Blenheim Art Foundation is to present Yves Klein at Blenheim Palace, a solo exhibition by the visionary French artist, the exhibition, which is presented in collaboration with the Yves Klein Estate, coincides with what would have been the artist’s ninetieth birthday year. It will explore concepts of beauty, sensibility and the sublime, offering visitors a unique opportunity to view Klein’s seminal artworks in the landmark setting of the World Heritage listed eighteenth-century palace. The exhibition will also mark the fifth anniversary of Blenheim Art Foundation, which was founded by Lord Edward Spencer-Churchill in 2014 to challenge, excite and inspire visitors to Blenheim Palace by providing access to world-class modern and contemporary art within its historic setting.
Portrait of Yves Klein during the shooting the documentary of Peter Morley “The Heartbeat of France”.
Studio of Charles Wilp, Dusseldorf, Germany, February 1961 © Photo : Charles Wilp / BPK, Berlin
Featuring over 50 artworks, this will be the most comprehensive exhibition of Yves Klein in the UK to date. Visitors will be able to explore Klein’s wide-ranging practice, including painting, sculpture and large-scale installation. One of the most influential artists of his generation, his pioneering artistic experiments anticipated and inspired movements in conceptual art, minimalism and performance art. Klein is best known for the development of his own vivid ultramarine pigment, International Klein Blue (IKB), which became a symbolic part of his practice, a key to reaching the ‘infinite’ and ‘sublime’ through pure colour.
Yves Klein at Blenheim Palace will feature a large-scale blue pigment installation and a number of Klein’s Monochrome Paintings, the dazzling colours transforming the visitor’s aesthetic experience of the opulent baroque surroundings of the Great Hall and principal rooms. Paintings from his ground-breaking Anthropometry series will also be on display, for which Klein employed models as ‘living brushes’ to create marks on the canvas in front of an audience, as well as Fire Paintings and Klein’s later works in gold. Klein blended traditional artistic mediums and imagery with dynamic techniques and performance, erasing the boundaries between process and artwork. Sponge Sculptures, made from the sponges Klein painted with, saturated with pigment will be on show alongside other free-standing works inspired by Classical Greek sculptures such as a Venus de Milo, coated in IKB.

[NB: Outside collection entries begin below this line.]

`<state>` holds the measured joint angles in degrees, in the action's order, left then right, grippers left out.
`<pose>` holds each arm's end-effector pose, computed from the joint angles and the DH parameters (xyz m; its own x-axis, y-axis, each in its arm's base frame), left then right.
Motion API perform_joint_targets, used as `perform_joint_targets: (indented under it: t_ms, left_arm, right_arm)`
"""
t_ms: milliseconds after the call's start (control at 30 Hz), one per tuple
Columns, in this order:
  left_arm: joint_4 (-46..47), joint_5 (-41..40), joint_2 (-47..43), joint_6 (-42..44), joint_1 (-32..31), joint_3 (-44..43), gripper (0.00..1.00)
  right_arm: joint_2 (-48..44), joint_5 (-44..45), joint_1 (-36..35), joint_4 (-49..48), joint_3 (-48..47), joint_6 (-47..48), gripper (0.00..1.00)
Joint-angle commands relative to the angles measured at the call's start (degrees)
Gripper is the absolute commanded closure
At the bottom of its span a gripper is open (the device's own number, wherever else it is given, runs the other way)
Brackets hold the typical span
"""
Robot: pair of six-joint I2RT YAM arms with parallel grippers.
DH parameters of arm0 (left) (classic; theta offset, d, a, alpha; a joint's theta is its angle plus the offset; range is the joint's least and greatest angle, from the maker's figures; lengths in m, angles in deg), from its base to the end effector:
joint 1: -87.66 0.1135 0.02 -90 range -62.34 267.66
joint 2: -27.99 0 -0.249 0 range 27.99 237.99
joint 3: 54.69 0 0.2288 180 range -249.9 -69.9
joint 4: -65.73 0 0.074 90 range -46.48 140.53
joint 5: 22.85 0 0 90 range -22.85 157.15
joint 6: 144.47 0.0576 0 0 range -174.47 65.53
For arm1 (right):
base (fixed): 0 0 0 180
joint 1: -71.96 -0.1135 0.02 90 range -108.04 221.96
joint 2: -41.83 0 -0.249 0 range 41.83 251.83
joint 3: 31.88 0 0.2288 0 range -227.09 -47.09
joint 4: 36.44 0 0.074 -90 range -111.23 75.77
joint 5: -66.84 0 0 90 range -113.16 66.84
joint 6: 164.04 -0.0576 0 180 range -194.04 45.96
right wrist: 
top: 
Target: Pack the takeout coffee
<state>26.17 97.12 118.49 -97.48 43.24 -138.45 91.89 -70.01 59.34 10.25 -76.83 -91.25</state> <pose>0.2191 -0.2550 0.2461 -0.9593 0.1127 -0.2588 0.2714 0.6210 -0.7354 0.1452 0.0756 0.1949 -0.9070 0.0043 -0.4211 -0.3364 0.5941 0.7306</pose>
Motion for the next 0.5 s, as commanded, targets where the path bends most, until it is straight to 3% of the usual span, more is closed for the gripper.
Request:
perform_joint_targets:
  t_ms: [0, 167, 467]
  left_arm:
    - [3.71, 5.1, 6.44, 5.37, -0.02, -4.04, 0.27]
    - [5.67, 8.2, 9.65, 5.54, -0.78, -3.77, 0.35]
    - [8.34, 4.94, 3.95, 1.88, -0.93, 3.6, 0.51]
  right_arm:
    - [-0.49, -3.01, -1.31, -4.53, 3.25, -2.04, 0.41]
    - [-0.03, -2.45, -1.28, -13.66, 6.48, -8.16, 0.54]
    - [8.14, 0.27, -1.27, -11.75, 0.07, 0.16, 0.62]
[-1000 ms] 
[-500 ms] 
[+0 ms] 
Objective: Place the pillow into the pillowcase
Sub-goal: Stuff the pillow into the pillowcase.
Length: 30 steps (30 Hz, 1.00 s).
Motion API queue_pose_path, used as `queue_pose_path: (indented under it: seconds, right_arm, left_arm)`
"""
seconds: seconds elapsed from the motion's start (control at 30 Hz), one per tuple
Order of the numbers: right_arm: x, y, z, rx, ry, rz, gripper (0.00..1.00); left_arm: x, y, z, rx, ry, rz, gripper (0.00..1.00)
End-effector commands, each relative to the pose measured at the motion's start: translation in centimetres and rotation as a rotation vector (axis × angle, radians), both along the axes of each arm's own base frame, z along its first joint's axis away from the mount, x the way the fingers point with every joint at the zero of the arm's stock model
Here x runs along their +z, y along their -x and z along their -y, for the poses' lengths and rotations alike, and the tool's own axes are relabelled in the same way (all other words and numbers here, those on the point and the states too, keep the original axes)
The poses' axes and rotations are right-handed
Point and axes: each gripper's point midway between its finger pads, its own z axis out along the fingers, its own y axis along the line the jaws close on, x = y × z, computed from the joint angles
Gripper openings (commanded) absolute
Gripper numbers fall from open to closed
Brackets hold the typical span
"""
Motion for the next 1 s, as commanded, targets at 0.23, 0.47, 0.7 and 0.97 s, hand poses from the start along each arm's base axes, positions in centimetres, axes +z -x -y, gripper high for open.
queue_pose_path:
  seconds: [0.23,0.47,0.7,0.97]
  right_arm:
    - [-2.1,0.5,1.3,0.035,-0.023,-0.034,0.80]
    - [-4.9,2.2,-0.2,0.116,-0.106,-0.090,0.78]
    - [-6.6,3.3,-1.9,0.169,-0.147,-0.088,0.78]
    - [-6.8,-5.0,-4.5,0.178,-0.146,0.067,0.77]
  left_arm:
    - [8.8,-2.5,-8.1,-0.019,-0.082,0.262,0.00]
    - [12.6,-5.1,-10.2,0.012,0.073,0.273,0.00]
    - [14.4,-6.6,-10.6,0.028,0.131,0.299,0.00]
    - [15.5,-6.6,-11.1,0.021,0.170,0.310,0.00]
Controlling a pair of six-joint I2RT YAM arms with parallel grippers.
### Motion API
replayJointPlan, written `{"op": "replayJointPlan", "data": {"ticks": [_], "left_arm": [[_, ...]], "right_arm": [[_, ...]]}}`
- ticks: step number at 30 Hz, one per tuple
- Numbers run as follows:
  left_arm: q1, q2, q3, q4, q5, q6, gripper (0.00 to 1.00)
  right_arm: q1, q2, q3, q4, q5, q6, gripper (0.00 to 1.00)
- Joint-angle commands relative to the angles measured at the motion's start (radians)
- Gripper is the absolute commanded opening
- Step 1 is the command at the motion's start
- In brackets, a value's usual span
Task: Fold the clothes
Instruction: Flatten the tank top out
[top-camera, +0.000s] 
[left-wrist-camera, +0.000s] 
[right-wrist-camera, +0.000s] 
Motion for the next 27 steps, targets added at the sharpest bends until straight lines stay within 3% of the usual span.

With its fifth art exhibition, Blenheim Art Foundation continues to produce bold encounters between the world’s most influential artists, the Palace, and new and recurring visitors. The Foundation’s award-winning programme has earned a reputation for pushing boundaries by inviting artists to engage directly with the Palace’s Baroque interiors and particular history, as well as showcasing some of the most iconic
and seismic artworks and movements in art history, from Michelangelo Pistoletto’s Arte Povera to Jenny Holzer’s testimonies of war by contemporary veterans.
Daniel Moquay of Yves Klein Archives, said:
‘We are very happy to collaborate with Blenheim Art Foundation on the occasion of Yves Klein’s ninetieth birthday year and to present his artworks in a totally different environment from the usual exhibitions that we organise. This exhibition will present Yves Klein’s artworks from a new angle and bring contemporary and neo-classical art into unprecedented dialogue, as a fluid tradition.’
www.blenheimartfoundation.org.uk
Untitled Blue Monochrome (IKB 67), 1959 Dry pigment and synthetic resin on gauze mounted on panel
92 x 73 cm © Yves Klein Estate, ADAGP, Paris / DACS, London, 2018
About Yves Klein and the Yves Klein Estate
Yves Klein (1928 – 1962) was a leading figure in European post war art and is considered a pioneer of conceptual art, performance art and minimalism, as well as pop art. Klein was born in Nice, France, in 1928. He began to paint in the late 1940s and lived in Japan (1952-53), whilst training in Judo. In 1955 Klein first began to exhibit his early monochrome paintings, which were presented at a solo exhibition at Galerie des Solitaires in Paris, where he earned critical acclaim and the name ‘Yves the Monochrome’. From 1957, Klein’s practice largely involved the use of his own patented pigment ‘International Klein Blue’, which epitomized the works produced throughout his “blue period”. He then developed the Anthropometry series presented as a public performance in 1960, as well as his Fire Paintings in 1961-1962. Klein’s radical performative work went on to include his Immaterial Pictorial Sensibility Zones (that were sold in exchange for gold bars, then tossed into the Seine River) and the iconic photograph Leap into the Void, which were considered precursors to the Happenings of the 1960s.Yves Klein passed away in 1962 at the age of 34, leaving behind a rich archive of major works, documents, writings, photographs, audio recordings, books and notebooks. The Yves Klein Estate, maintained by Rotraut Klein-Moquay (Klein’s widow) and Daniel Moquay, aims to contribute further knowledge of Yves Klein’s work, provide access for artistic and scientific research, and organise and participate in cultural projects.